→ REQUIRED WORK
Keep only the lines that hold the string "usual", filtering out the rest of the entries below.

→ PROVIDED ENTRIES
::::
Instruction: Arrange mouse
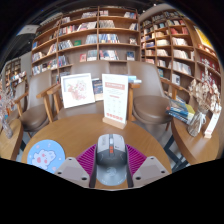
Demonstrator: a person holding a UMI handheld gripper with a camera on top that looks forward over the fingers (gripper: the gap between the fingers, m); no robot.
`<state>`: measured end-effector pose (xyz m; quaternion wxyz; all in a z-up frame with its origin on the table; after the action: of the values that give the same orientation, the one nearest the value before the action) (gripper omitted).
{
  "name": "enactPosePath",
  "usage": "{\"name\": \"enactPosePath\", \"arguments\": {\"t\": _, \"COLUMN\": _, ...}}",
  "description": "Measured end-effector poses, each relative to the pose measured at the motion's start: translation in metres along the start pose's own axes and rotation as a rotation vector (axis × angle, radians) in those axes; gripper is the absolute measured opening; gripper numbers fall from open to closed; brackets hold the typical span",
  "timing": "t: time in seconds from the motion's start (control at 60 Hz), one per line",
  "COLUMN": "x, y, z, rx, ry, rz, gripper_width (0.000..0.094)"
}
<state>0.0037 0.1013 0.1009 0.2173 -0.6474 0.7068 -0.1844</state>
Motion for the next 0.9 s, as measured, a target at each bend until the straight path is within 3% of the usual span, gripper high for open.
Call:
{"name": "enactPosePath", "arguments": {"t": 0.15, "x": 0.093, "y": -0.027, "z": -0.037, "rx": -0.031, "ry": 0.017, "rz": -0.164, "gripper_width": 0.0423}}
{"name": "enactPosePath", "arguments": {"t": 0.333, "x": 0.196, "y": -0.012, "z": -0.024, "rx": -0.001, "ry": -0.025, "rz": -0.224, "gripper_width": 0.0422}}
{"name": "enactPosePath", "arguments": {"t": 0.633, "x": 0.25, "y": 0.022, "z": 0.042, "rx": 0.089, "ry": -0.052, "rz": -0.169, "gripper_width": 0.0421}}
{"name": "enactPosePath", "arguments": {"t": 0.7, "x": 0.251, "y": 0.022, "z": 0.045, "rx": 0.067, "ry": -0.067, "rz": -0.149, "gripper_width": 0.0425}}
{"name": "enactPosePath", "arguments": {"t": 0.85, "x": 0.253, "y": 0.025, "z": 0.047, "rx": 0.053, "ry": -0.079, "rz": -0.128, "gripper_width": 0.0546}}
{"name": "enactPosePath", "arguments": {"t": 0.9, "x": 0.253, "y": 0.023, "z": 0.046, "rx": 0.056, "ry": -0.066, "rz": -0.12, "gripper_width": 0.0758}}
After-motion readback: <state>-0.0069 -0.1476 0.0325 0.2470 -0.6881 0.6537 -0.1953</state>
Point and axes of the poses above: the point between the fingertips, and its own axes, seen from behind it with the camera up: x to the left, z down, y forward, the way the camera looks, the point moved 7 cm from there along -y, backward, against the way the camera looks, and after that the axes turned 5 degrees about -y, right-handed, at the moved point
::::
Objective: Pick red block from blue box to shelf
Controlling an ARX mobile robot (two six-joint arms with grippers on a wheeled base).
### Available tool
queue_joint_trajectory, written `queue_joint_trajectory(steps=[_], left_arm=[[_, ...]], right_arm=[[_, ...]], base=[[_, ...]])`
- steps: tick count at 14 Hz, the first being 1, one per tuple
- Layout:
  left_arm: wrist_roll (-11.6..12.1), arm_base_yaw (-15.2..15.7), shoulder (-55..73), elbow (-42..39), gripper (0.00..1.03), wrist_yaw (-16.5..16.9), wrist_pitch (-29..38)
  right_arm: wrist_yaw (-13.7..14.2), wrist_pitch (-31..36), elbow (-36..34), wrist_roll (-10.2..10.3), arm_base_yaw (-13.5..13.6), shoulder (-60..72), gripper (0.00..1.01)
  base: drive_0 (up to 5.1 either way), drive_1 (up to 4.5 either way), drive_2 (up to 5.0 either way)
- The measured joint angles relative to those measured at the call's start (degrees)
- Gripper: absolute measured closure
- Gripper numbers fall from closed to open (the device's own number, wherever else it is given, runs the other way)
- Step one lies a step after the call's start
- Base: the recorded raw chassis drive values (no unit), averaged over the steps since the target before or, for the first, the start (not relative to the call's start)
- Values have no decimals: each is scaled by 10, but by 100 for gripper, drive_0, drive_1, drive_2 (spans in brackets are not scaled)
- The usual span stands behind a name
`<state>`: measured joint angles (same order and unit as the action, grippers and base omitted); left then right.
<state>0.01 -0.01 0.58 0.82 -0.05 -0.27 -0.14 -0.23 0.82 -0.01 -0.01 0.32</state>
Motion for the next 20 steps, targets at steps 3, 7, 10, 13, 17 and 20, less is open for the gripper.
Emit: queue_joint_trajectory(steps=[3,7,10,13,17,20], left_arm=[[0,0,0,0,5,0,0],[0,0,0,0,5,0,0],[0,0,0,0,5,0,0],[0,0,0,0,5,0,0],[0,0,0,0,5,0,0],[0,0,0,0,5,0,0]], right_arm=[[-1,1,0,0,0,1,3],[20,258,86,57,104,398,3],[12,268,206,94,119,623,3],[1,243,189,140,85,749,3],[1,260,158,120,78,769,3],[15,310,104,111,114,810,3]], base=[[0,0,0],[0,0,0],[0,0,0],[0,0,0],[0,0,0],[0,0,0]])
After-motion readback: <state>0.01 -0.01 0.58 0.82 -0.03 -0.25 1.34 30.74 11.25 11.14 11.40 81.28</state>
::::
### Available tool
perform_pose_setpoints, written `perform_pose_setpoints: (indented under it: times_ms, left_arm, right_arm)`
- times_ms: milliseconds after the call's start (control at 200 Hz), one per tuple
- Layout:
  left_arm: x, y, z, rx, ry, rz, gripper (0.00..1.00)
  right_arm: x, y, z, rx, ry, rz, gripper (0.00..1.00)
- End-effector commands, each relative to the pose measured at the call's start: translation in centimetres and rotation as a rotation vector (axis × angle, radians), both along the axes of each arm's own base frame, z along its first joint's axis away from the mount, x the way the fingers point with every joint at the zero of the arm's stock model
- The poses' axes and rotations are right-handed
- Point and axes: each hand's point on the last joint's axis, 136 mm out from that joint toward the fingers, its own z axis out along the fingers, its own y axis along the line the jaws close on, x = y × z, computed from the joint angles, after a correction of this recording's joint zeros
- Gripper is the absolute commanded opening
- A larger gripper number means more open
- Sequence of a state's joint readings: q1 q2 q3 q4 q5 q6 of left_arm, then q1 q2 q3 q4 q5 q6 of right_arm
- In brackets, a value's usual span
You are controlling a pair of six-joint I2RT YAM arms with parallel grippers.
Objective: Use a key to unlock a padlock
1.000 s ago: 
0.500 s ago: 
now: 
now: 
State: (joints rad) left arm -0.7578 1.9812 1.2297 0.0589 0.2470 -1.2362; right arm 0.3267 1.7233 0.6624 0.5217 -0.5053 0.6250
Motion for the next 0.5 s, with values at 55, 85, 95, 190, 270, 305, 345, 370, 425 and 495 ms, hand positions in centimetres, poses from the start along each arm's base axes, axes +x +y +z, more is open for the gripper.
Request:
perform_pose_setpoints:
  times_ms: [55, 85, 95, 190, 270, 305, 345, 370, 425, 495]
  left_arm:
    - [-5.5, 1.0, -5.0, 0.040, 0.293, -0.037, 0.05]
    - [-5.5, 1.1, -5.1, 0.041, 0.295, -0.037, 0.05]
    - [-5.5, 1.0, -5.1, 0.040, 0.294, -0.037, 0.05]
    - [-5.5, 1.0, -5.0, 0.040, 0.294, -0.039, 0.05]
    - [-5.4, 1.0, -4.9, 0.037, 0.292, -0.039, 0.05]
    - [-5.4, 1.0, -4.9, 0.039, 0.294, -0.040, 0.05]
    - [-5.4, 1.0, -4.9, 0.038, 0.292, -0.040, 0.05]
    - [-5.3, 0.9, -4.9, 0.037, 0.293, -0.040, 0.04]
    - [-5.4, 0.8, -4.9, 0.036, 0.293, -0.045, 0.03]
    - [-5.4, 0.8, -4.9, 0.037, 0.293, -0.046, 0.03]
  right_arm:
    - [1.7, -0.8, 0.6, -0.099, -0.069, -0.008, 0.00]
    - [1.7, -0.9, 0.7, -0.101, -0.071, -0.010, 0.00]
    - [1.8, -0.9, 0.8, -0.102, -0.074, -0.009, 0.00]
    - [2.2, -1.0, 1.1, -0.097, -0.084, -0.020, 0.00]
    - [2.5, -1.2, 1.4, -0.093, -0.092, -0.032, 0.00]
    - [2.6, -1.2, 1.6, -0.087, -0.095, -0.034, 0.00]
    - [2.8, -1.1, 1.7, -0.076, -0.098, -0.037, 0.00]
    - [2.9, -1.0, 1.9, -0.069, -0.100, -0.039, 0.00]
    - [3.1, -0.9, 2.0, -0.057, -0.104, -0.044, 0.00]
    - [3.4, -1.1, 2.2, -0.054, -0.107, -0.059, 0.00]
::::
→ COMPLETED EXERCISE
Motion for the next 0.9 s, as measured, a target at each bend until the straight path is within 3% of the usual span, gripper high for open.
- The usual span stands behind a name
- In brackets, a value's usual span

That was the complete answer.